Depth: Seldom Defined, Possibly Overrated

Arguably the greatest contribution of hockey’s analytics revolution is its ability to subject longstanding articles of faith to cold hard logic.

 

Articles of faith have their appeal. Because if you say something often enough without thinking about it much, it eventually feels true.

 

Occasionally, even those who traffic in pure reason fall into that trap.

 

One example of this is the cult of depth. Whether you’re listening to young analytics bloggers or old-time commentators, eventually you’ll hear someone talk about how in today’s NHL teams have to be deep in order to win.

 

Pundits of all stripes routinely laud the Blackhawks and Kings for their remarkable depth and abuse the Penguins for imagining some hanger-on wingers and a bunch of spare parts are enough as long as they have Sidney Crosby and Evgeni Malkin.

 

The language of old time hockey (“grit!”, “determination!”, “momentum!”) may be different from what the new guard’s peddling (“weak bottom 6 possession!”, “unsustainability!”, “mean reversion!”), but the argument’s the same: deep teams win, shallow ones don’t, and if you don’t already know whether a team’s deep or thin, you must be an idiot.
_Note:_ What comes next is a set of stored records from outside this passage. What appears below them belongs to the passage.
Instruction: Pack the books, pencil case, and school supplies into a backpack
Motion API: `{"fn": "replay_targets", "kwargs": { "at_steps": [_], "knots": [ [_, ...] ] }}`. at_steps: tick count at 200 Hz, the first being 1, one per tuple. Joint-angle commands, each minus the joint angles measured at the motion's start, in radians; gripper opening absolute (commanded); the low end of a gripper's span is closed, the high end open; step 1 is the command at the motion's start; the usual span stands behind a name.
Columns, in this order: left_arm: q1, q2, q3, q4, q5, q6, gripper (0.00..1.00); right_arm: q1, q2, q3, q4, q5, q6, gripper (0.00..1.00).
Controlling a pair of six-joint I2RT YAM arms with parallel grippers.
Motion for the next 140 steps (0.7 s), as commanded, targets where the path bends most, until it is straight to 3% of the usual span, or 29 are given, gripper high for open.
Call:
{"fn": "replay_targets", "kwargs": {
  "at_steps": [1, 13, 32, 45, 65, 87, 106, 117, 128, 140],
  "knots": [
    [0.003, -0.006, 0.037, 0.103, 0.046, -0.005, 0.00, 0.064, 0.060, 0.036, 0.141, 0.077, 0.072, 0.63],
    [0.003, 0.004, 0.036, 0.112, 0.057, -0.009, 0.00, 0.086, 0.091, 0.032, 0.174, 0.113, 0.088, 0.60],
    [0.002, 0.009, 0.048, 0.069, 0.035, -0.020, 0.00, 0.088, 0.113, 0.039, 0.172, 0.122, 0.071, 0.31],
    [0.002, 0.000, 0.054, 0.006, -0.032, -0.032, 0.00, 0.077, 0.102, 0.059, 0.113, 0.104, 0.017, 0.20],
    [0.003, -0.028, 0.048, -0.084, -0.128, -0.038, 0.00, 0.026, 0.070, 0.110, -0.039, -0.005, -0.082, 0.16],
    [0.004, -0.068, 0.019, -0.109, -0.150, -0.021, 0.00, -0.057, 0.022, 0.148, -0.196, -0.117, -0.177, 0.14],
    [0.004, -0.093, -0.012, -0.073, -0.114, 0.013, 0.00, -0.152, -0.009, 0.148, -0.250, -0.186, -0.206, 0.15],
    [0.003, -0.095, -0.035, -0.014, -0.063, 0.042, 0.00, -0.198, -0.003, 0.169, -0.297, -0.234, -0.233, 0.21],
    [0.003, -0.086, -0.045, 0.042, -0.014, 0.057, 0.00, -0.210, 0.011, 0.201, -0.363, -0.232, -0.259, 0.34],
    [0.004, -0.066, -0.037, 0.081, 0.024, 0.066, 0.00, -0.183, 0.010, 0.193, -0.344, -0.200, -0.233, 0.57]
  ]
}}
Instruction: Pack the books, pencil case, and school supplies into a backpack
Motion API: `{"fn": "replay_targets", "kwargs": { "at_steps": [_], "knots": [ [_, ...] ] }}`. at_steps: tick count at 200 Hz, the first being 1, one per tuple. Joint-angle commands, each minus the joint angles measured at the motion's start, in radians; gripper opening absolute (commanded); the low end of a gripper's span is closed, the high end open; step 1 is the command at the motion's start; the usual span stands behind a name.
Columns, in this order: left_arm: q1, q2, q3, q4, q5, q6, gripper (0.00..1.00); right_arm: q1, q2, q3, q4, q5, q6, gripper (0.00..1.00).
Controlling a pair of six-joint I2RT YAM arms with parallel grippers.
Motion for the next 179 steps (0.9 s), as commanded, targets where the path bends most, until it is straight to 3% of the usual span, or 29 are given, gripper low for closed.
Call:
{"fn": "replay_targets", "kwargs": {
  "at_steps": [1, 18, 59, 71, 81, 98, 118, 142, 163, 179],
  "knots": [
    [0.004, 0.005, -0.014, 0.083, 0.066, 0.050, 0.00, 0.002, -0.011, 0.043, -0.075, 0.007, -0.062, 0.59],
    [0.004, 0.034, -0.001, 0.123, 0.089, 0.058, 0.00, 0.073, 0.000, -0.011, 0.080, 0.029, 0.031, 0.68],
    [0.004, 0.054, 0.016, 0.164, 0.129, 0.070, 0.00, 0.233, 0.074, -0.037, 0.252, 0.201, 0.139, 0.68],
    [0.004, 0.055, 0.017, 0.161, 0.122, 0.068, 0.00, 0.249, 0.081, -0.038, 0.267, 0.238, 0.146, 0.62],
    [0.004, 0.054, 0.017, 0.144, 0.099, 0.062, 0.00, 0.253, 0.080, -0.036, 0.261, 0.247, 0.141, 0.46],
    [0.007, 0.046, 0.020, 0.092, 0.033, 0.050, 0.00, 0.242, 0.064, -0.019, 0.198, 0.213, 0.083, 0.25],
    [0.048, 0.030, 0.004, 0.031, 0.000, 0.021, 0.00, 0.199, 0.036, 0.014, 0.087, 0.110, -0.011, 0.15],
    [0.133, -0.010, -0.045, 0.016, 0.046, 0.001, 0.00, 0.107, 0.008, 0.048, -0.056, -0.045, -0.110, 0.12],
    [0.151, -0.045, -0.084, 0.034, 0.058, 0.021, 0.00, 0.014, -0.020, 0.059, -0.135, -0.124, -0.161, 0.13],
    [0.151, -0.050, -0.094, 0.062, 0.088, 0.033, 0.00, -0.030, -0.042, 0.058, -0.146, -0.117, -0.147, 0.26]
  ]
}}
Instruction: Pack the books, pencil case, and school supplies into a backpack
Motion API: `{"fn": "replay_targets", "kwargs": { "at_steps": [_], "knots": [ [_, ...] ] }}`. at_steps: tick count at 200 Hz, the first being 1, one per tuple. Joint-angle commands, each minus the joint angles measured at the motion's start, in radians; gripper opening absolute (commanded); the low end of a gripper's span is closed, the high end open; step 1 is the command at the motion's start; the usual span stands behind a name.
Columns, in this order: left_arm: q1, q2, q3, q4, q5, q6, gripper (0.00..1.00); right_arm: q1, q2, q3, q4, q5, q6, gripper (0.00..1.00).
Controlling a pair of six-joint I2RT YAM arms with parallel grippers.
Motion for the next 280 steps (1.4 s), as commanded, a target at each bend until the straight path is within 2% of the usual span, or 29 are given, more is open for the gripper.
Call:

No doubt everyone would love to have lots of great players. I’ve certainly played video games where I get an NHL all-star team and my nephew gets the Kazakh national team (and still beats me).

 

But in the real world teams have to make trade offs. For example, they need to ask whether two top 50 scorers are as good as one guy in the top 5? Or how much they value an elite shutdown defenseman like Marc-Edouard Vlasic vs. a one-dimensional forward like Phil Kessel.

 

Despite the conventional wisdom (or maybe because of it) nobody’s analyzed whether more depth means more winning.  In fact, most commentators don’t even bother to define what they mean by “depth”.

 

One way of thinking about whether or not a team is deep is to look at ice time. Presumably coaches with deeper rosters are willing to allocate ice time more evenly and the best players get more minutes.

 

There are two problems with this. First, some players log minutes because they’re just that good, while others play because their teammates are just that bad.

 

Take a guess (no cheating) who leads all NHL forwards in average time on ice (21:15). Sidney Crosby? Ryan Getzlaf? Alex Ovechkin?

 

Nope. It’s Ryan Nugent-Hopkins.

 

That’s right – fans who used to watch a one-two punch of Gretzky and Messier can now cheer for Nugent-Hopkins and whichever 3rd or 4th line Centre the Oilers allow to play the 2nd.

 

The fact that the guy logging the most minutes in the league sits 93rd among forwards in total points says more about how truly bad the Oilers are than how good he is.

 

But looking at overall ice time can be misleading in other ways.

 

A team that’s playing from behind is more likely to gamble; one that regularly trounces opponents will roll 4 lines late in the game.

 

Which is why advanced stats are tracked in all sorts of different situations.

 

If we’re talking about depth, the most important one is 5-on-5 close play, meaning the game is within 1 goal during the first 2 periods or tied in the third. After all, if a coach is willing to throw guys out in close games, that suggests he trusts them.

 

Looking at ice time in those situations can yield new insights. For example, you might conclude the Rangers’ “go to guy” is Derek Stepan, who leads the team’s forwards with an average of 18:09 per game. In fact, during 5-on-5 close play, Stepan is 7th, averaging 7:29 per game.

 

But once you start looking at all of a team’s forwards, you’re very quickly into a jumble of indistinguishable numbers. For example, if Carolina’s Eric Staal (1st on the team) logs 9:17 vs. Zach Boychuk’s 6:19 (12th) is that a big difference or a little one?

 

To figure that out, we looked at a common statistical measure called standard deviation, which measures the spread in ice time among each team’s top 12 forwards. All things being equal, we’d expect deeper teams to have a lower standard deviation (i.e. less of a spread in ice time between their top 12).

 

The table below shows each team’s ranking by that measure of depth, as well as its points percentage (total points earned as a percentage of total points available).

Depth Among Forwards (Summary)

There were some surprises for sure.

 

For example, the Blackhawks rely heavily on their top guys when the game’s close. When measured by the standard deviation of their top 12 forwards’ ice time, Chicago ranks 21st in the league, a fact that suggests coach Joel Quenneville doesn’t think as highly of players who aren’t named Kane, Toews, Sharp or Hossa as others might.

 

More important, when we looked at the correlation between standard deviation and points percentage, it was positive, meaning teams that were relatively “thinner” did better. The correlation was admittedly small (0.06), meaning the relationship wasn’t strong, but it does mean being “top heavy” doesn’t necessarily hurt if your top guys really are that good.

 

Not only is “depth” hard to define, it may not be a necessary ingredient to win either.